# Your task
Whenever a line of the records below contains the word "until", copy that line.

# Supplied information

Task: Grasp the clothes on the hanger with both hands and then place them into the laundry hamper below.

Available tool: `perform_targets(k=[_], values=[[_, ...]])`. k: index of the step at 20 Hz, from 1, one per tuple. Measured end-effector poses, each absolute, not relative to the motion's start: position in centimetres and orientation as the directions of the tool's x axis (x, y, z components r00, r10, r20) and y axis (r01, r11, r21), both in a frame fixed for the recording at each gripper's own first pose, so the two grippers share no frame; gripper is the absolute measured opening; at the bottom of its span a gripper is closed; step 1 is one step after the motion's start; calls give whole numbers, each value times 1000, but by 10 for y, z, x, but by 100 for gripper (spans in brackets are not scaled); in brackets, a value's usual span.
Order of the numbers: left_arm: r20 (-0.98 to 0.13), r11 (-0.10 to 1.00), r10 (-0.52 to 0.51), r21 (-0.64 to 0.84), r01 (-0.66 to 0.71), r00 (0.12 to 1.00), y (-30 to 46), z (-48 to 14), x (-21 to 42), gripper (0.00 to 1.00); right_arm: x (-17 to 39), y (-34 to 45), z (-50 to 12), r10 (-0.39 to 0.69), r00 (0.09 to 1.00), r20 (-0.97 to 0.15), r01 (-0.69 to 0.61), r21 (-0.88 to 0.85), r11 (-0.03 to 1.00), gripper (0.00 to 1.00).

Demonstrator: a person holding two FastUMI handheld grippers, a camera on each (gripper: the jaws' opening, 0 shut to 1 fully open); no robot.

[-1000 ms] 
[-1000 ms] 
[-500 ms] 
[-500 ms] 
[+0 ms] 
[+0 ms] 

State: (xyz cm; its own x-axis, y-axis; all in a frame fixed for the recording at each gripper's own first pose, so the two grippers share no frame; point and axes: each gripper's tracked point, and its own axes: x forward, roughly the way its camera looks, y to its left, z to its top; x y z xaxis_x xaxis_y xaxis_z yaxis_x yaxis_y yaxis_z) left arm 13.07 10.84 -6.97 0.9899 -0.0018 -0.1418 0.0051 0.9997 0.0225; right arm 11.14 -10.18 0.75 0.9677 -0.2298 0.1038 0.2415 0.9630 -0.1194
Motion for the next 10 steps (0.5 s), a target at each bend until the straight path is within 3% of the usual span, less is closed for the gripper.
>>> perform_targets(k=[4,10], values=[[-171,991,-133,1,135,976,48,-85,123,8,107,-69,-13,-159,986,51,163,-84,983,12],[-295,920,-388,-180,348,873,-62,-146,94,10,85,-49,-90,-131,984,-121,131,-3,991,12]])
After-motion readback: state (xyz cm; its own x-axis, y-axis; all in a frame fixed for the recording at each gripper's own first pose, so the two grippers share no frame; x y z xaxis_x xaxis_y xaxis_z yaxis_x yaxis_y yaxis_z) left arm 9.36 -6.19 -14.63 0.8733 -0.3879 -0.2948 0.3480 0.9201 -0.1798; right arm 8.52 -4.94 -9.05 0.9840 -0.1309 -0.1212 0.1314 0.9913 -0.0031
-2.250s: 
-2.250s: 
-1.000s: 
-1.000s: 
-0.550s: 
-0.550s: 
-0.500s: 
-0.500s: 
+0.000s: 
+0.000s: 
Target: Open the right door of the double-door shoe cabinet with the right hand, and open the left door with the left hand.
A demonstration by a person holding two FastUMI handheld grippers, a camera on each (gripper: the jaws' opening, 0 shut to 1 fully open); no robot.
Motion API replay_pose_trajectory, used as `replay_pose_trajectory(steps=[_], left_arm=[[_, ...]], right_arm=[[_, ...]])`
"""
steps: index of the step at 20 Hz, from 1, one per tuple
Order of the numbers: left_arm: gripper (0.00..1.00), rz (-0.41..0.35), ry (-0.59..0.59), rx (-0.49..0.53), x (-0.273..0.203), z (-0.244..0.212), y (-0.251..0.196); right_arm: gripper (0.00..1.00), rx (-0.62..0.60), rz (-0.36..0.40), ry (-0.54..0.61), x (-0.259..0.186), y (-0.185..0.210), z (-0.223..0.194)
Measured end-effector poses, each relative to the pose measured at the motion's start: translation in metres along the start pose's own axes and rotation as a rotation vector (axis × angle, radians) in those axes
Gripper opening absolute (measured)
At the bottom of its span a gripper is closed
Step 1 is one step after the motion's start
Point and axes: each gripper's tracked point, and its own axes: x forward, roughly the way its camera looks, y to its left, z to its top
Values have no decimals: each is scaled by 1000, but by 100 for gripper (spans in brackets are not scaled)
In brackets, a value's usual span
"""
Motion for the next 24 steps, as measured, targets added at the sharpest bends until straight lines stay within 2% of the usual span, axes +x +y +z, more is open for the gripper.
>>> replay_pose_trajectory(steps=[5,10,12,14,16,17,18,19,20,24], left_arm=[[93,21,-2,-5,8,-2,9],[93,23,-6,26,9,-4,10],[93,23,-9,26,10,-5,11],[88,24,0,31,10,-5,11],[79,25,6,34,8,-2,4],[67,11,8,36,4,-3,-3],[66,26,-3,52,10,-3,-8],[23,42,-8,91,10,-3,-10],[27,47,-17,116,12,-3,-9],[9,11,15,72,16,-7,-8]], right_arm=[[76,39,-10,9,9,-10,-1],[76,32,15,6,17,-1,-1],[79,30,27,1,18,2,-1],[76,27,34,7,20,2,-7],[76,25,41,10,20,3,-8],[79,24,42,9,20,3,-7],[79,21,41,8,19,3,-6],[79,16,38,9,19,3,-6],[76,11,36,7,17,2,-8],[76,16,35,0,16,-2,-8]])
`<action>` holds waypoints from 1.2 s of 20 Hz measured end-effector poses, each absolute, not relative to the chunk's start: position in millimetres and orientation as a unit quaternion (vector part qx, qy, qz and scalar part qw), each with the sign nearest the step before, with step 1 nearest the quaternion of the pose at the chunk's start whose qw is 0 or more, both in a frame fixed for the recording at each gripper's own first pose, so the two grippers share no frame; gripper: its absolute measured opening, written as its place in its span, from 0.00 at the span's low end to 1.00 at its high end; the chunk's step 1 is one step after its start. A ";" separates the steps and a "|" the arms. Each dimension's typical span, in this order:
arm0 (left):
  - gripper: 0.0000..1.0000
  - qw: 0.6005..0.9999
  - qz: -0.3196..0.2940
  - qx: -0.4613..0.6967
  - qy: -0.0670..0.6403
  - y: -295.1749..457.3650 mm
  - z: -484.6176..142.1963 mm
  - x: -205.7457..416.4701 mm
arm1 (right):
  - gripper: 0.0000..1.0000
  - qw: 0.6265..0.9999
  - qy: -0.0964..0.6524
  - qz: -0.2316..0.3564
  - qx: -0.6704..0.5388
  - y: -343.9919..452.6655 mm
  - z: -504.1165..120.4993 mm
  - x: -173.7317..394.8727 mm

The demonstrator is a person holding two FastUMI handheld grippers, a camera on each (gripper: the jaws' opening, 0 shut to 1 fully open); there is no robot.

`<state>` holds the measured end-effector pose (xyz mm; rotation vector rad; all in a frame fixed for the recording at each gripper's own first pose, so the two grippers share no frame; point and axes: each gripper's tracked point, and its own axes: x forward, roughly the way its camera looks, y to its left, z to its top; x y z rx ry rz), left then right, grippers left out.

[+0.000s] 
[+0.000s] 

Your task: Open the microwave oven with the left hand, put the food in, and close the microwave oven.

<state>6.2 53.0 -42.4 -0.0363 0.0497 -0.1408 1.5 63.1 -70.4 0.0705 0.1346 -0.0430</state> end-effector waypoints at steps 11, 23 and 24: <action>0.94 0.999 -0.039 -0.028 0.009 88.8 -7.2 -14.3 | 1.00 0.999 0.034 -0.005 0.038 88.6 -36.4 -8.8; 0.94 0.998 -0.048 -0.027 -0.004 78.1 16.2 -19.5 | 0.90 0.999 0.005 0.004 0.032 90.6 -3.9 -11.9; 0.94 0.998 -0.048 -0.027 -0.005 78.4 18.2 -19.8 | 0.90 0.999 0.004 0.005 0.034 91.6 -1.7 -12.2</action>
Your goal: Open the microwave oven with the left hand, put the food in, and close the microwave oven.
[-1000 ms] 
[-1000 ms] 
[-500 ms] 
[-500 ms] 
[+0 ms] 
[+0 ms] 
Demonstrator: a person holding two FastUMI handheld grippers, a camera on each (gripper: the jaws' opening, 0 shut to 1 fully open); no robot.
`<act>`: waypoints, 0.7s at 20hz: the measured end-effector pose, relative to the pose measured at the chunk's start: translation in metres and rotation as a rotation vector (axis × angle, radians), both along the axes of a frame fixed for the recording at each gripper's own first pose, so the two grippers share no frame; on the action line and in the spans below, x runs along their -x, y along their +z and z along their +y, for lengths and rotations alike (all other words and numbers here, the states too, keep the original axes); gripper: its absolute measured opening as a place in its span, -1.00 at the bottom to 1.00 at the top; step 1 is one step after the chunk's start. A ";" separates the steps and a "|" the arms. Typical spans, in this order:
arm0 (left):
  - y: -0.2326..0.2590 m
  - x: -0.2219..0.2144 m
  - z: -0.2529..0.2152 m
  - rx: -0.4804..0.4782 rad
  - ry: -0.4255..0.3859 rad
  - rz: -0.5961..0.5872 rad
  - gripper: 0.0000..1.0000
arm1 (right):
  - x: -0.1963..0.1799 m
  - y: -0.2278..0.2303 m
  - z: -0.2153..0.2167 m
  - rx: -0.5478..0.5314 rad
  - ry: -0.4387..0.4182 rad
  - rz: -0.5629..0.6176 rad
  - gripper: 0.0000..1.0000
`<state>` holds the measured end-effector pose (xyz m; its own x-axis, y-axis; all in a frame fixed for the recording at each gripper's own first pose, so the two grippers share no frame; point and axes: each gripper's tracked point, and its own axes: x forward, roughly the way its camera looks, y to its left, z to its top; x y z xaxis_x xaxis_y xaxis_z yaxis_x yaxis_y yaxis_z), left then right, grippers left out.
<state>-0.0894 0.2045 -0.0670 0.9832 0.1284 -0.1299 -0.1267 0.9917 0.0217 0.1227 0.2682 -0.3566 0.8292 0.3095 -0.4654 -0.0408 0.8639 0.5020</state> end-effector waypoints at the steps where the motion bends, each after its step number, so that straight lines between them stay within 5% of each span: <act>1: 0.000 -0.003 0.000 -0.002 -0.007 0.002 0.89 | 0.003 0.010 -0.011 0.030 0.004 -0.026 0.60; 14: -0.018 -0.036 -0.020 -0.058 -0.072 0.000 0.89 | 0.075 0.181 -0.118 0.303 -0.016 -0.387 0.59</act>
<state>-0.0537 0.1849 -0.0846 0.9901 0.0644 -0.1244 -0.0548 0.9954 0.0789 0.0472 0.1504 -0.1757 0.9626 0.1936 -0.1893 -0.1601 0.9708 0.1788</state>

# Exercise solution
Motion for the next 10 steps (0.5 s), a target at each bend until the straight path is within 3% of the usual span, less is closed for the gripper.
Motion for the next 24 steps, as measured, targets added at the sharpest bends until straight lines stay within 2% of the usual span, axes +x +y +z, more is open for the gripper.

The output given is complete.